(Extracted records)
□ □ □ □ □ □ □

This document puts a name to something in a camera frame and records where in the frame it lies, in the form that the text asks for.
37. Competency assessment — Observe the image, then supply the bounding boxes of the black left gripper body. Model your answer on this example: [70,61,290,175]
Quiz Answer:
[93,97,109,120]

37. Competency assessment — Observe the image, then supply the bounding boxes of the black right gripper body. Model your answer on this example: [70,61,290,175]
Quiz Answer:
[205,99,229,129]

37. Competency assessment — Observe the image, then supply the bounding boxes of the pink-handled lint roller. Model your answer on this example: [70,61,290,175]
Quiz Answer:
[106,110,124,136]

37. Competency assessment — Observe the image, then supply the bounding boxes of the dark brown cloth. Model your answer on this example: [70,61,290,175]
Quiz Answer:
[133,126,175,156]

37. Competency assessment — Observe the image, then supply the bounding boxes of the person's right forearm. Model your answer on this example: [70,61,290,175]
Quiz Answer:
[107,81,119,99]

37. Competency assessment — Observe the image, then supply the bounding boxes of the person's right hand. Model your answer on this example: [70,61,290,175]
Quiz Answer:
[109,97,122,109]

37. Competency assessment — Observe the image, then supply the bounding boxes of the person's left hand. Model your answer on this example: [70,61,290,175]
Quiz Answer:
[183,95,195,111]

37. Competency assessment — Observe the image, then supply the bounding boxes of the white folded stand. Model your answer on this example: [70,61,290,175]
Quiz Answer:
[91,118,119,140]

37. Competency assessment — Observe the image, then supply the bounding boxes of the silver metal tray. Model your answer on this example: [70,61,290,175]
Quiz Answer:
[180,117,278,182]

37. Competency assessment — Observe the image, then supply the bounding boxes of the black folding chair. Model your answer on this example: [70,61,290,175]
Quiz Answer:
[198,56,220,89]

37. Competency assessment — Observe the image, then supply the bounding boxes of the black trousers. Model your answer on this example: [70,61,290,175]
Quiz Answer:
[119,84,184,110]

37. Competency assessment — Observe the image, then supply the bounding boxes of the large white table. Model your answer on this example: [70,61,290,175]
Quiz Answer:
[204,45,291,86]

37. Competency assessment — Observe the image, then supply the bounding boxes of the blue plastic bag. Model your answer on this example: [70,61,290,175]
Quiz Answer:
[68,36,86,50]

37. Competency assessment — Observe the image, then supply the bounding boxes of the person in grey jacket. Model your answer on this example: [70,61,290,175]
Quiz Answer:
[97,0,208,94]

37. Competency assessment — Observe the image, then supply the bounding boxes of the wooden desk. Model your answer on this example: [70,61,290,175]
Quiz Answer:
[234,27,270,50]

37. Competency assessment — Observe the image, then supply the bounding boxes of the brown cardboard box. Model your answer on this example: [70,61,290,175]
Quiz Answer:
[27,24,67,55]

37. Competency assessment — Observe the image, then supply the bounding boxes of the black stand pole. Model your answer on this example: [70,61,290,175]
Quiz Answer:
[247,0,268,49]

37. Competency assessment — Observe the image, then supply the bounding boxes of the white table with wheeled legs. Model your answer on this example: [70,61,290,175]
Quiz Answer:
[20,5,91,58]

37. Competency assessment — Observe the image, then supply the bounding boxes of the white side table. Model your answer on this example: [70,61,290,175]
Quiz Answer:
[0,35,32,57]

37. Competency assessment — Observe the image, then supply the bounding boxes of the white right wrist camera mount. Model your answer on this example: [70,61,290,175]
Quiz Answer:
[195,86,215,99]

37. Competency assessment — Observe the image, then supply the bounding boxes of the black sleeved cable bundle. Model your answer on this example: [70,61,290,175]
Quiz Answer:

□ □ □ □ □ □ □

EXERCISE
Using the entries above, tally every line that holds the word "brown". Answer with that number only.

OUTPUT FOR THIS EXERCISE
2